Use AudioVec Operator for Clustering Audio
aatmanvaidya opened this issue · comments
- Setup Feluda
- Convert video files to audio
- Try out Feluda AudioVec (or something you like) and use t-SNE (or other approaches) to evaluate clustering visually
- can do this in a jupyter notebook and show results
- Look at other pre-trained models to convert audio files to embeddings.
assigning this issue to @Chaithanya512
A possible dataset to use - https://www.kaggle.com/datasets/mmoreaux/environmental-sound-classification-50
@Chaithanya512 can you comment on the issue so we can assign it to you?

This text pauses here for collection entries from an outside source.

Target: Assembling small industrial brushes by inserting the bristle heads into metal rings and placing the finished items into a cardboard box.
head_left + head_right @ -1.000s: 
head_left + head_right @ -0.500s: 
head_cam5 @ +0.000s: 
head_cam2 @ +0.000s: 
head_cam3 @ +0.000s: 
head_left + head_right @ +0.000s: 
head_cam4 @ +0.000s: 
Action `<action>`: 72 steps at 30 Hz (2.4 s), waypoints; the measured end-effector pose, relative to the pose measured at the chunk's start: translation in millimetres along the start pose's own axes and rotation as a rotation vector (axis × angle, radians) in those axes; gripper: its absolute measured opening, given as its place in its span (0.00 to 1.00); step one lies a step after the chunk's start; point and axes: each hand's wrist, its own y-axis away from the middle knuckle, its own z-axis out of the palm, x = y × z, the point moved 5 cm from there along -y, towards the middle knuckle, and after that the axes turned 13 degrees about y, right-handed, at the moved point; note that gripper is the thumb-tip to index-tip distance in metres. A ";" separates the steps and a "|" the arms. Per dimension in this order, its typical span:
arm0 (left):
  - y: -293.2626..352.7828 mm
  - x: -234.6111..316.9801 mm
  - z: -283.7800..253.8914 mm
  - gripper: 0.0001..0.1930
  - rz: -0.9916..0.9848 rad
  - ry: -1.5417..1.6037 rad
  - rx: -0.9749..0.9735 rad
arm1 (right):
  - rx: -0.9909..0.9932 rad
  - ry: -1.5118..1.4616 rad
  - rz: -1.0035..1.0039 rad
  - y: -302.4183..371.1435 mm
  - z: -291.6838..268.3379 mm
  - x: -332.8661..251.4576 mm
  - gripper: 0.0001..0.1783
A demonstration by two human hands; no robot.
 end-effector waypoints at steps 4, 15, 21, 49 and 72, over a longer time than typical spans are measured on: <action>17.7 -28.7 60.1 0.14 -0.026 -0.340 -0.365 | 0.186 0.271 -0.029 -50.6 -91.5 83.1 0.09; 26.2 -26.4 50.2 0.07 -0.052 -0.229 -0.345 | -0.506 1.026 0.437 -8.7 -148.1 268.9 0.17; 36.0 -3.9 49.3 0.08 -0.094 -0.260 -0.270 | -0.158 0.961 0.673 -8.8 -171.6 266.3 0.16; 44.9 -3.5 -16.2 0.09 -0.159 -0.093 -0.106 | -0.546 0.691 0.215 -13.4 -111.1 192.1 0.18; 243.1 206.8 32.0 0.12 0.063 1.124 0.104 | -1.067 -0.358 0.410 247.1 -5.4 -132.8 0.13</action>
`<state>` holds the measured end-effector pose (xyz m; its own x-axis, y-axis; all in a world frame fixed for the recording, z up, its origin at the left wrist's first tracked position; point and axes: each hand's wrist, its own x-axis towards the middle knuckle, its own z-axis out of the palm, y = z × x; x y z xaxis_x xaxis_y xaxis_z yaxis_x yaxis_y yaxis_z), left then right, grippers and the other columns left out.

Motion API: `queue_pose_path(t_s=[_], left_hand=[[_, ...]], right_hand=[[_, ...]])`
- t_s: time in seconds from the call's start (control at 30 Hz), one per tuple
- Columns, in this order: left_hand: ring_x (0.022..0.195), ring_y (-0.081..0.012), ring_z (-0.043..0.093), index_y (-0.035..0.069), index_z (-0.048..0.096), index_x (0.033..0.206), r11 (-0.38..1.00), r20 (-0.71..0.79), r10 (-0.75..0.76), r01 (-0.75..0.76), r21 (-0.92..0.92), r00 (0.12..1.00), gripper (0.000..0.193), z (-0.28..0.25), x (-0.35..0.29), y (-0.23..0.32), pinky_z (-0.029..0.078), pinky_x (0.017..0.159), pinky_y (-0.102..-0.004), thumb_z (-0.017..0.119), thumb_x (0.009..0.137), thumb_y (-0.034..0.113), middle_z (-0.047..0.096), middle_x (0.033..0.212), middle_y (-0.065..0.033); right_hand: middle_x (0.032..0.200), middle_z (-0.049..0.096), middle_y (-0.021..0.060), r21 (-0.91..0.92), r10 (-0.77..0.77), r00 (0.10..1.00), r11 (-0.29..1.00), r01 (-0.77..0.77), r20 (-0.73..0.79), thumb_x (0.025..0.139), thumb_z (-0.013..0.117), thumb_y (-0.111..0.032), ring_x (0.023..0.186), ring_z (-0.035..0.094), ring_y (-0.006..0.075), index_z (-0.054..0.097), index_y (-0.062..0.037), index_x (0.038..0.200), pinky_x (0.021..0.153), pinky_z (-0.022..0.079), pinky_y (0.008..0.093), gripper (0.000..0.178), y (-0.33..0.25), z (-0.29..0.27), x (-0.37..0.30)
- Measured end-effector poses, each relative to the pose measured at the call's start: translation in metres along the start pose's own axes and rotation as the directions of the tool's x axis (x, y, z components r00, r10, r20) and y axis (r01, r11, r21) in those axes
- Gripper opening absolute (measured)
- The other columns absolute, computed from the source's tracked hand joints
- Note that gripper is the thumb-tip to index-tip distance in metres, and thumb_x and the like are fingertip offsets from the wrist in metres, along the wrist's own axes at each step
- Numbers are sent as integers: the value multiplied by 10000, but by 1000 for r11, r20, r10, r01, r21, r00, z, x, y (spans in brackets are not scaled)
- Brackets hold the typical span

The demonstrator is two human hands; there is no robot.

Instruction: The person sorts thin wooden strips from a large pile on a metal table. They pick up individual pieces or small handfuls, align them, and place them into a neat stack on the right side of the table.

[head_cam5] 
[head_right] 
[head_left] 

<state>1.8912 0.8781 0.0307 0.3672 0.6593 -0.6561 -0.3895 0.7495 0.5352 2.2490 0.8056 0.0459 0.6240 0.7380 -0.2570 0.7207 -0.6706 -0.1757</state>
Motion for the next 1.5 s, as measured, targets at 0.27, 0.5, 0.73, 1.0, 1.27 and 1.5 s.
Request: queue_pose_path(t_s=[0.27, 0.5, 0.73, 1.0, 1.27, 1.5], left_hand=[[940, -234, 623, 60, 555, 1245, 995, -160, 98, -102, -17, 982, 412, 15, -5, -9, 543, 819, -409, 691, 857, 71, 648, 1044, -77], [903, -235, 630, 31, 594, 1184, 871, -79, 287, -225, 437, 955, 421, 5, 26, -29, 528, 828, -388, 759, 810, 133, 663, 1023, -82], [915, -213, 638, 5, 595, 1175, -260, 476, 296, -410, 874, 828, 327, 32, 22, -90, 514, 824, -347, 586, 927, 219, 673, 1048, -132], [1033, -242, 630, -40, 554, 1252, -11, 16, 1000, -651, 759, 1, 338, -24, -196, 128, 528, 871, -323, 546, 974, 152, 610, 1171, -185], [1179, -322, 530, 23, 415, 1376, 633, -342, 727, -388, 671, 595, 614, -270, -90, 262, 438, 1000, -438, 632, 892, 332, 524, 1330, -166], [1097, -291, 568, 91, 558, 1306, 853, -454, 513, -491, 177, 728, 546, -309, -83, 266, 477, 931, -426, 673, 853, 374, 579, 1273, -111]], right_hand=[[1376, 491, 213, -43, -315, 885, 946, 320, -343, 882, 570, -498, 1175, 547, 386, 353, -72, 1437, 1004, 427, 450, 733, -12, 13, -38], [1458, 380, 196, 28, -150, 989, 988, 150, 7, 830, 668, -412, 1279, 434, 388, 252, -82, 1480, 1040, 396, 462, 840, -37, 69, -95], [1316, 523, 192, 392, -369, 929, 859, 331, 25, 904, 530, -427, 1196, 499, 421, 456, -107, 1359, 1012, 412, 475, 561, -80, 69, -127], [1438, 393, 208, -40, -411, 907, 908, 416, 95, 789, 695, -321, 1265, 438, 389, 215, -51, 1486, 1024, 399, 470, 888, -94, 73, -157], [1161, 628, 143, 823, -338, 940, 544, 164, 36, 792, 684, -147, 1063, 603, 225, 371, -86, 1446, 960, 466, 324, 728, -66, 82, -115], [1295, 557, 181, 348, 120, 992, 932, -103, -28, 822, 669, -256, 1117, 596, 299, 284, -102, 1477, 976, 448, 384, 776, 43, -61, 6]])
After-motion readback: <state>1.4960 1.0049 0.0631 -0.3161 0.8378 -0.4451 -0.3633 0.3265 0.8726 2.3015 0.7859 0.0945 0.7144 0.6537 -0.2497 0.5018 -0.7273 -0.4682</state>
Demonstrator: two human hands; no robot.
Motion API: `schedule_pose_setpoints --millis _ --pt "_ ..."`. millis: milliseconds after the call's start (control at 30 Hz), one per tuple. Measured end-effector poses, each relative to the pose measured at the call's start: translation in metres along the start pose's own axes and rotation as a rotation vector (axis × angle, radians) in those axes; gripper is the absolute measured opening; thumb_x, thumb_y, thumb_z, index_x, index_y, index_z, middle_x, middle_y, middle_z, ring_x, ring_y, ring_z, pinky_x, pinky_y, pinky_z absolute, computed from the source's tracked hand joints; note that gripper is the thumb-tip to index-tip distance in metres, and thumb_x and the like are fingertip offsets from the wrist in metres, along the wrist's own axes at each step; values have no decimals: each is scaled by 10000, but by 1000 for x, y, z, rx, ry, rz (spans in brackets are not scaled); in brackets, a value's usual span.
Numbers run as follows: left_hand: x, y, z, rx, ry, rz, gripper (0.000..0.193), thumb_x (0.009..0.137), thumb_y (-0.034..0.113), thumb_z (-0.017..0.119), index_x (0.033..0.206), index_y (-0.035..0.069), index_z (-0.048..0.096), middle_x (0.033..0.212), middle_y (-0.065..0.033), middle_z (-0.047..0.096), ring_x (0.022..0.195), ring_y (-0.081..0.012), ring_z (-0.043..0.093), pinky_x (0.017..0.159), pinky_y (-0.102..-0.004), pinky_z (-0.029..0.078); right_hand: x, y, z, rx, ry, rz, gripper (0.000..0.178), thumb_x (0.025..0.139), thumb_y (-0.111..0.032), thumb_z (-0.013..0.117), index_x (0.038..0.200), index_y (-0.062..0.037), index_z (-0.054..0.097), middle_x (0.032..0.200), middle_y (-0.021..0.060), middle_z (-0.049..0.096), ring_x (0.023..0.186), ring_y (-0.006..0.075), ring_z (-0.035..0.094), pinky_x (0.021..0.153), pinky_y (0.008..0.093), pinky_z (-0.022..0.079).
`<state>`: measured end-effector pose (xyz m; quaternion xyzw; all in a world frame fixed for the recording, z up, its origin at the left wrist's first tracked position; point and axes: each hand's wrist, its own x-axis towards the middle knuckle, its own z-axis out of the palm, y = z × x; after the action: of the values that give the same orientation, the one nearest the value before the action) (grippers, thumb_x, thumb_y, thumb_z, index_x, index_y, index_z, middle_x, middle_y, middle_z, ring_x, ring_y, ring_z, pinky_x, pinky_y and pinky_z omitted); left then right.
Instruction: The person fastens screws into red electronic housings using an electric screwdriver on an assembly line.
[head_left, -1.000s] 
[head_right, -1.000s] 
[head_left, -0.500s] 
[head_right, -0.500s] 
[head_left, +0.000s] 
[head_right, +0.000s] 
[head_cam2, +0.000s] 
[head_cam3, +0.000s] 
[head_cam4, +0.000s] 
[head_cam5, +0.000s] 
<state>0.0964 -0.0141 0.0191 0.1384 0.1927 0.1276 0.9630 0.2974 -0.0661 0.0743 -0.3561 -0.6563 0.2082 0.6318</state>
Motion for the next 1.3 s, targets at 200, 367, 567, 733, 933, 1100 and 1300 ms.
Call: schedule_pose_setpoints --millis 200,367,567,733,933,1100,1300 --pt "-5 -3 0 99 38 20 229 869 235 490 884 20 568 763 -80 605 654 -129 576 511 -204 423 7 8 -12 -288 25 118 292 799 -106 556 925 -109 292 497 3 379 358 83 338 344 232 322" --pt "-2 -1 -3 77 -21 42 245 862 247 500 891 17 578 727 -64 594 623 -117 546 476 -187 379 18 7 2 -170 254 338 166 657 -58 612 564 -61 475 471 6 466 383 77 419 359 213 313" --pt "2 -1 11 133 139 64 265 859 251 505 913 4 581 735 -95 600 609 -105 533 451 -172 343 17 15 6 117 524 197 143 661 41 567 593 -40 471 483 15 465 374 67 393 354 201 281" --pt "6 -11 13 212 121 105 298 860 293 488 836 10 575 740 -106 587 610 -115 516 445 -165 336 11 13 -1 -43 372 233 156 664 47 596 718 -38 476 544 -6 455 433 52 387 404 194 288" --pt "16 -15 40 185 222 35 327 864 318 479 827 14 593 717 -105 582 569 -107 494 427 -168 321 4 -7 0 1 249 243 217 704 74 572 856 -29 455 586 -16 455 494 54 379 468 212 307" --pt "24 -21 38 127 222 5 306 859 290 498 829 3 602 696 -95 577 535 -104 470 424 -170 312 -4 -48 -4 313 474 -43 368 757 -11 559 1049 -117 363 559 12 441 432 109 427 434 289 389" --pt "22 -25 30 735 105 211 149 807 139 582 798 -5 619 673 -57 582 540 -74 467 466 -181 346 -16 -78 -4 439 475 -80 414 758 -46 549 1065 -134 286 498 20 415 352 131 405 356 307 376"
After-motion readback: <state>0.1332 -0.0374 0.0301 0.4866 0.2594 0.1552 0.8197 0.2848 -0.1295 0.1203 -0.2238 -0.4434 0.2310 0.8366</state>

Hi, thank you for the information.
- Setup Feluda and run tests for AudioVecEmbedding Operator
- Collect a dataset of 150-200 Audio Files
- Run Feluda AudioVec Operator on a the dataset, reduce dimensions using t-SNE and do a visual plot - This will act as a baseline for us
- Try out different Embedding Models
Hi,
Status:
- Had set-up feluda and ran tests for AudioVec Operator.
- Curated a dataset by selecting 200 audio files from the environmental dataset. The original dataset contains 50 classes and 40 audio files for each class, I selected 10 random classes and gathered 20 files from those classes (10*20) + 114 audio files generated from Youtube videos. The total dataset contains 314 audio files.
- Tested AudioVec Operator on the dataset, reduced dimensions using t-SNE, and visualized using plotly. Also, tested the original dataset (all 2000 files) using AudioVec Operator.
- Tried out OpenL3 embedding model.
- play the audio from the plot in colab
- try out more embedding models - AST
- do a review of lit for any video based transformer models are trained on audio
google experiment clustering code - https://github.com/googlecreativelab/aiexperiments-drum-machine
@Snehil-Shah thanks for sharing, looks interesting, @Chaithanya512 do try implementing it, I have found a direct PyTorch implementation of it - https://github.com/harritaylor/torchvggish/tree/f70241ba, you can download the model from PyTorch Hub. (this should hopefully simplify things for you)
I am also sharing some other audio embedding models I found
Note - this is just a dump of things I am finding, no pressure to try out everything, you can evaluate and take a call on what to try/ not try.
- CLAP: Learning Audio Concepts From Natural Language Supervision - official code, Hugging Face, Microsoft python library.
- AST: Audio Spectrogram Transformer - Hugging Face
- AI4Bharat IndicWav2Vec - this model is specific for speech thought (but do read up more on this) - official code
- HuBERT - Hugging Face
- Qwen-Audio: Advancing Universal Audio Understanding via Unified Large-Scale Audio-Language Models - Hugging Face, sample code
- L3-Net Deep Audio Embeddings - code - this looks built-on/ similar to VGGish that @Snehil-Shah shared.
- COLA: Contrastive learning of general purpose audio representations - blog, code, pytorch code
- SurfPerch - more for environment sounds from a cursory reading.
Let me know if I can help out in any other way!
sure, thank you for sharing the embedding models. I will look into these.
- Let's keep trying out more transformer based/ CNN ensemble based models
- Evaluate clustering results
- Do a review of lit for other clustering algorithms
Updated Notebook: https://colab.research.google.com/drive/1lBrWCyUsuCSTOEUUqDwfc6FzpQWO0ETt?usp=sharing
- Implemented KMeans Clustering on AudioVec Operator embeddings.
- Evaluated Audio Spectrogram Transformers (AST), VGGish, HuBERT.
Comments: AST performs better as of now, AudioVec Operator with KMeans also shows good results.